Now, past her prime, she sits alone after having her last date cancel on her. Another night and a failed attempt at trolling the bars brought her back to her apartment. Her empty small apartment is dark and lonely. There sits on the mantle a faded photo of her family, back when they were all happy and together. It's so faded and old that her image has almost faded away.

It was funny to her how all those cocks, the big ones, the long ones, and the thick ones had all merged together. She only really remembered two of them: Joe's, god that thing was magnificent, and her husbands.

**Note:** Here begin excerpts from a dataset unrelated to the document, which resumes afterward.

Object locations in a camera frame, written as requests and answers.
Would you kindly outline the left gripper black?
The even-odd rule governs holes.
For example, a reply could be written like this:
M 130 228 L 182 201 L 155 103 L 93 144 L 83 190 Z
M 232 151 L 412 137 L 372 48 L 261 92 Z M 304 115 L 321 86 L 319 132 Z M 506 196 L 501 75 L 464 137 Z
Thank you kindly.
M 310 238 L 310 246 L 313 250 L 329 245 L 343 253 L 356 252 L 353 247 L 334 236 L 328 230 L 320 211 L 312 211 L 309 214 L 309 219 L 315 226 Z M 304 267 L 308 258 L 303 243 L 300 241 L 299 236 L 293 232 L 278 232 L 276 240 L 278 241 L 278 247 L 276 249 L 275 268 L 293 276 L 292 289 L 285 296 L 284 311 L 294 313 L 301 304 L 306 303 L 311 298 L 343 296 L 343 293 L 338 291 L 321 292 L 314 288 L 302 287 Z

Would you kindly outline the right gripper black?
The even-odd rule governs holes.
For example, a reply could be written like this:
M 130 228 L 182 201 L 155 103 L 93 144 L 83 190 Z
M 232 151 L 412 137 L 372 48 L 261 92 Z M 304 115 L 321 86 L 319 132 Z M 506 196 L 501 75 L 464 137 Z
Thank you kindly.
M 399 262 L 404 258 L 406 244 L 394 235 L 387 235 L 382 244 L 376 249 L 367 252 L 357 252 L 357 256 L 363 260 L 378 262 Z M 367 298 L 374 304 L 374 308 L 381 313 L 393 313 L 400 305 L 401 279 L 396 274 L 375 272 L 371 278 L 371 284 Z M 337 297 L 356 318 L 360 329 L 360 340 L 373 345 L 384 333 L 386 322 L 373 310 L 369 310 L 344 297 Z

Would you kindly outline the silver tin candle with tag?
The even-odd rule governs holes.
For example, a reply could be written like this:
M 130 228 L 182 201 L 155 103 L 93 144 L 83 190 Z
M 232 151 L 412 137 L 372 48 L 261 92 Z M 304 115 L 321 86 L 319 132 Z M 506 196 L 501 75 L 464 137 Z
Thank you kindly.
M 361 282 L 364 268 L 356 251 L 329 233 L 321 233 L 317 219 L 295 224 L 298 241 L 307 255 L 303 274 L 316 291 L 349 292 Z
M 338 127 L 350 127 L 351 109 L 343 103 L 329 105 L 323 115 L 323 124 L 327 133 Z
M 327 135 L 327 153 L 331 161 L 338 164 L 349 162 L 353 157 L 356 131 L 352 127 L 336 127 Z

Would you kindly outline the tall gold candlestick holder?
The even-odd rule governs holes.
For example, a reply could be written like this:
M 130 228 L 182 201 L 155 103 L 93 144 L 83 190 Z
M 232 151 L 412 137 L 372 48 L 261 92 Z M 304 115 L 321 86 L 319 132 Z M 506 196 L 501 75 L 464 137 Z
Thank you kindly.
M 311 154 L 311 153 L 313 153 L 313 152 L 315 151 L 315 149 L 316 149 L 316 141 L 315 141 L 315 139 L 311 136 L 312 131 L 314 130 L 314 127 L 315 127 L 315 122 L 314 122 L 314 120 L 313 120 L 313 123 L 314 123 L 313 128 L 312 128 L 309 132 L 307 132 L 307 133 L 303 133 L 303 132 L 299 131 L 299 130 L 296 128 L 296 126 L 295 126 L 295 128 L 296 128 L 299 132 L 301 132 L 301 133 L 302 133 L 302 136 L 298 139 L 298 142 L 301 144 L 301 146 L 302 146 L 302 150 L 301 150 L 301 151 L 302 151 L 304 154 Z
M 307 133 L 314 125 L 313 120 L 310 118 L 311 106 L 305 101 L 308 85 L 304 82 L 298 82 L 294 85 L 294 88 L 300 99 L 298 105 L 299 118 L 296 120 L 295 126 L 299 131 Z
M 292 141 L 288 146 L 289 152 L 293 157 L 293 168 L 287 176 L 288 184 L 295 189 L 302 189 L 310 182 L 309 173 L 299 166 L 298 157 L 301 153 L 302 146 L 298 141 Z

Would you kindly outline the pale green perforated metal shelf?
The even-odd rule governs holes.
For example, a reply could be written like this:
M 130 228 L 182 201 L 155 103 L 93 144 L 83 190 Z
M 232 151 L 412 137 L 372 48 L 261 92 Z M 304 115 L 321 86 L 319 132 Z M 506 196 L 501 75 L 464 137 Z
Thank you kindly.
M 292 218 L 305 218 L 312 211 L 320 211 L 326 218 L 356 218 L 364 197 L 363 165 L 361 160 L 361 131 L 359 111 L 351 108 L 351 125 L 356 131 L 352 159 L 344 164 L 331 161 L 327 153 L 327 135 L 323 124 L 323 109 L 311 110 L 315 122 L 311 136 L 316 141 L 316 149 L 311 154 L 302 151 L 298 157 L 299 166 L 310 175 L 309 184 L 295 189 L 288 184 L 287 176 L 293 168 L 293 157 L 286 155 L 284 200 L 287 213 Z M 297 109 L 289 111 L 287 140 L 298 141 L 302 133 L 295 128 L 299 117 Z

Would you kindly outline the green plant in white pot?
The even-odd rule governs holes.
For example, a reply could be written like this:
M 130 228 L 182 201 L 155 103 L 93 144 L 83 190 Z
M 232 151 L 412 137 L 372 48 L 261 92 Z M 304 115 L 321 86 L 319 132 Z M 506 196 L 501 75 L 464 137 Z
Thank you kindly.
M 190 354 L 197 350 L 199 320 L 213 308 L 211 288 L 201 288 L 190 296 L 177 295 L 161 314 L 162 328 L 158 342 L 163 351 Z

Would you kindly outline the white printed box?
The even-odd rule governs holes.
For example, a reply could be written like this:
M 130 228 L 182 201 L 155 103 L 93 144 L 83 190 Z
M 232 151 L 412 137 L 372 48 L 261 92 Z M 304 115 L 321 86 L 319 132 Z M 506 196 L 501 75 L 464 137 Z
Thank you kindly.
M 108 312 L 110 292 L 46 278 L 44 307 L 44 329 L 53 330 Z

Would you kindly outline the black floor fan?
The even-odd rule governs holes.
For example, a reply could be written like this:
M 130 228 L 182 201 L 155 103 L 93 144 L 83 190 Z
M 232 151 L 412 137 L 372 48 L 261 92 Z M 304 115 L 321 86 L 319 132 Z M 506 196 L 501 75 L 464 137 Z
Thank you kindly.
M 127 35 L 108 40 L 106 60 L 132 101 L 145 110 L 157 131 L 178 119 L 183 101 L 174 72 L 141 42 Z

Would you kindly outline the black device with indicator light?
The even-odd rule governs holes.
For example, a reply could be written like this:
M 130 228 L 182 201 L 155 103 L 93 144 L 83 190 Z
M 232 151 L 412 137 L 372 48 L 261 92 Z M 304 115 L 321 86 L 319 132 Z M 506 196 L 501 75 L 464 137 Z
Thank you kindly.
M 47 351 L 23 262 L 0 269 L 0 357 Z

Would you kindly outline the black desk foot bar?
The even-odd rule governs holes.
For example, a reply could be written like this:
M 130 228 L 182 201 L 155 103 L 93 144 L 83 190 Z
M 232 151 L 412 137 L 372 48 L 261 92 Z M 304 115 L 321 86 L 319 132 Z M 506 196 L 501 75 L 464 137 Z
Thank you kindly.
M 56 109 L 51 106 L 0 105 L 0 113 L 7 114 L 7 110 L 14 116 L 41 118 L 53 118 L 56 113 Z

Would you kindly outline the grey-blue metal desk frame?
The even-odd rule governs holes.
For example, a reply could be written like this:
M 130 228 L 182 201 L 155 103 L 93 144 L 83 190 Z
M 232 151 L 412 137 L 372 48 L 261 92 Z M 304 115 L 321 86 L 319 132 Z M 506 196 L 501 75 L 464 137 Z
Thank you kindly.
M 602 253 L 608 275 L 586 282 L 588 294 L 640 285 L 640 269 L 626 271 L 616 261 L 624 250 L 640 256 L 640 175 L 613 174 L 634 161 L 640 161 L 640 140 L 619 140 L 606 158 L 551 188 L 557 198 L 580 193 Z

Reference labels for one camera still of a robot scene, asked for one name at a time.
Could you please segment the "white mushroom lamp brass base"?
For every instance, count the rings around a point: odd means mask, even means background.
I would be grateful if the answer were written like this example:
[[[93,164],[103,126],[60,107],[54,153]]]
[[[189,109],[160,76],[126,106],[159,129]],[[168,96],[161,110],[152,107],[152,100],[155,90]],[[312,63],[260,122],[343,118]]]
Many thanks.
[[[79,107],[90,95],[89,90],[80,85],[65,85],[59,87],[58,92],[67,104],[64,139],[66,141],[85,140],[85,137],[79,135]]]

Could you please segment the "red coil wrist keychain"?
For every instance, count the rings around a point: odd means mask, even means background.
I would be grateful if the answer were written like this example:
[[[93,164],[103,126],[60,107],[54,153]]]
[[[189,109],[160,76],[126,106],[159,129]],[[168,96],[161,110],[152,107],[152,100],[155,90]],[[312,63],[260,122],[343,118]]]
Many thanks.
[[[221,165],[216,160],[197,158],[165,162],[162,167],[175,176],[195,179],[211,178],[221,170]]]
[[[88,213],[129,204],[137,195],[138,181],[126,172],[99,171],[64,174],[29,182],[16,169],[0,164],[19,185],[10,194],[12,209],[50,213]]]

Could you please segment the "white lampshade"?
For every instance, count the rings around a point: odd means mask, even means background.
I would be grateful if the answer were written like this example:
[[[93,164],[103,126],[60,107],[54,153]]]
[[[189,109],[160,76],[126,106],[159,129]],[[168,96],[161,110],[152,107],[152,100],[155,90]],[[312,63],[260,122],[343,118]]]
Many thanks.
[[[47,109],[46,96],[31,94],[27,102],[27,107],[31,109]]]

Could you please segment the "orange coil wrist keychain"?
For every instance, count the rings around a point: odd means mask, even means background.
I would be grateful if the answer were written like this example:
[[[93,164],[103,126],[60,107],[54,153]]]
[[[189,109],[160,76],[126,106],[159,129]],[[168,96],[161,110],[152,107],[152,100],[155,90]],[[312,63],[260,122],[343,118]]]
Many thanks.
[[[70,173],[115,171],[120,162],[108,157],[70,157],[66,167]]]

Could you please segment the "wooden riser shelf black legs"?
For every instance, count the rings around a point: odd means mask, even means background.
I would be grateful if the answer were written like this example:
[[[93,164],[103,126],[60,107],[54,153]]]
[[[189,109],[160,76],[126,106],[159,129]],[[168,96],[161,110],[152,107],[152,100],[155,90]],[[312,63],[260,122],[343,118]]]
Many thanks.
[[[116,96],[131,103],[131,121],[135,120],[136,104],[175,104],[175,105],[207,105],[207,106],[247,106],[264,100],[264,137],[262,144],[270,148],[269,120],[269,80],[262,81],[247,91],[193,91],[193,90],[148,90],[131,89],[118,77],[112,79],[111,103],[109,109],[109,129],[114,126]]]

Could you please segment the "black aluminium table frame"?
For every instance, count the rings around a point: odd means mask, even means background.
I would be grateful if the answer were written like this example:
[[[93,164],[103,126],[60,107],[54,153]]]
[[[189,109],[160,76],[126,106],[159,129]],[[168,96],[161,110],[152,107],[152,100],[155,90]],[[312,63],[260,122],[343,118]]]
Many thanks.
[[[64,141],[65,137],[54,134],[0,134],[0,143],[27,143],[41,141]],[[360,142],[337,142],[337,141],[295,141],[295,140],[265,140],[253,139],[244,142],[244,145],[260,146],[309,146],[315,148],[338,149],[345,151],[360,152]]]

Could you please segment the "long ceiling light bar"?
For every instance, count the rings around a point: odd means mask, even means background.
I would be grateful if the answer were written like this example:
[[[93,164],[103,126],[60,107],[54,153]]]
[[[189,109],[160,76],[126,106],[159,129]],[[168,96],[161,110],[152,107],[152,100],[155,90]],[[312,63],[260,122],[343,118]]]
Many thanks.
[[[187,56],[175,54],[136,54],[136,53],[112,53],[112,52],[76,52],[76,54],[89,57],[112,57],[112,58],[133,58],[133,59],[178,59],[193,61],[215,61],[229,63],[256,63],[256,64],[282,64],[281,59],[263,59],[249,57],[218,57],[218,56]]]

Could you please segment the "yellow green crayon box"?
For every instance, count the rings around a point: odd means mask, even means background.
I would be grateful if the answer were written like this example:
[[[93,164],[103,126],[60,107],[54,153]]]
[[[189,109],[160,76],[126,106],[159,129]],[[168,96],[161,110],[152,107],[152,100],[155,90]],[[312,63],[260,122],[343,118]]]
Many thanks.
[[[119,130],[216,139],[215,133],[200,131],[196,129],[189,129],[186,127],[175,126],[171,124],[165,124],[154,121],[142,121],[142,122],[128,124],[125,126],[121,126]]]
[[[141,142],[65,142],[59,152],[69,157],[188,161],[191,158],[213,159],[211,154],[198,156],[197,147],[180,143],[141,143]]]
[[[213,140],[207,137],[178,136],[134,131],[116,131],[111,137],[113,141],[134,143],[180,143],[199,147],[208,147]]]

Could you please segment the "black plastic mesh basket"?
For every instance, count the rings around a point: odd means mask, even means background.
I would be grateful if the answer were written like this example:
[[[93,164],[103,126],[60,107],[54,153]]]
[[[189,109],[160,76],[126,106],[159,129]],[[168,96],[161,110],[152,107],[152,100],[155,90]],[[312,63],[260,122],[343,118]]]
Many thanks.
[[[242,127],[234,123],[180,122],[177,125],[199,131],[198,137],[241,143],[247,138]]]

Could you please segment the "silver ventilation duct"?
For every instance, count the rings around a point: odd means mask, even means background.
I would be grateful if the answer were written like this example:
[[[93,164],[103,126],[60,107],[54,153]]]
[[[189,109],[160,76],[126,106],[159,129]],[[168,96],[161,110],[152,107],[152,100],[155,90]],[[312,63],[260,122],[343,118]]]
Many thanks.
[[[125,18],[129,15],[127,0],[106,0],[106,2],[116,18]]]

"Funny, how I can't remember anything else about Joe...was he blond? What did he do for a living? Just that cock is burned into my mind. All those others? They all just blend together. Did I really give everything up for something I can't even remember?" she pondered.

Those parties and events. The trips and cruises. So many to keep track of. Arm candy for those men.

"Why can't I remember them as clearly as the car trip to the Grand Canyon with my husband and children? I traveled in private jets and limos, but what does my mind linger on? The frayed edge of that vinyl seat in the Oldsmobile Vista cruiser that irritated my leg the entire trip with him and the kids. We had fun that trip, even when the car broke down and we had to stay an extra night in that crappy motel with no air conditioning. It was awkward but exciting when we fooled around in the same room as the kids, after they were asleep."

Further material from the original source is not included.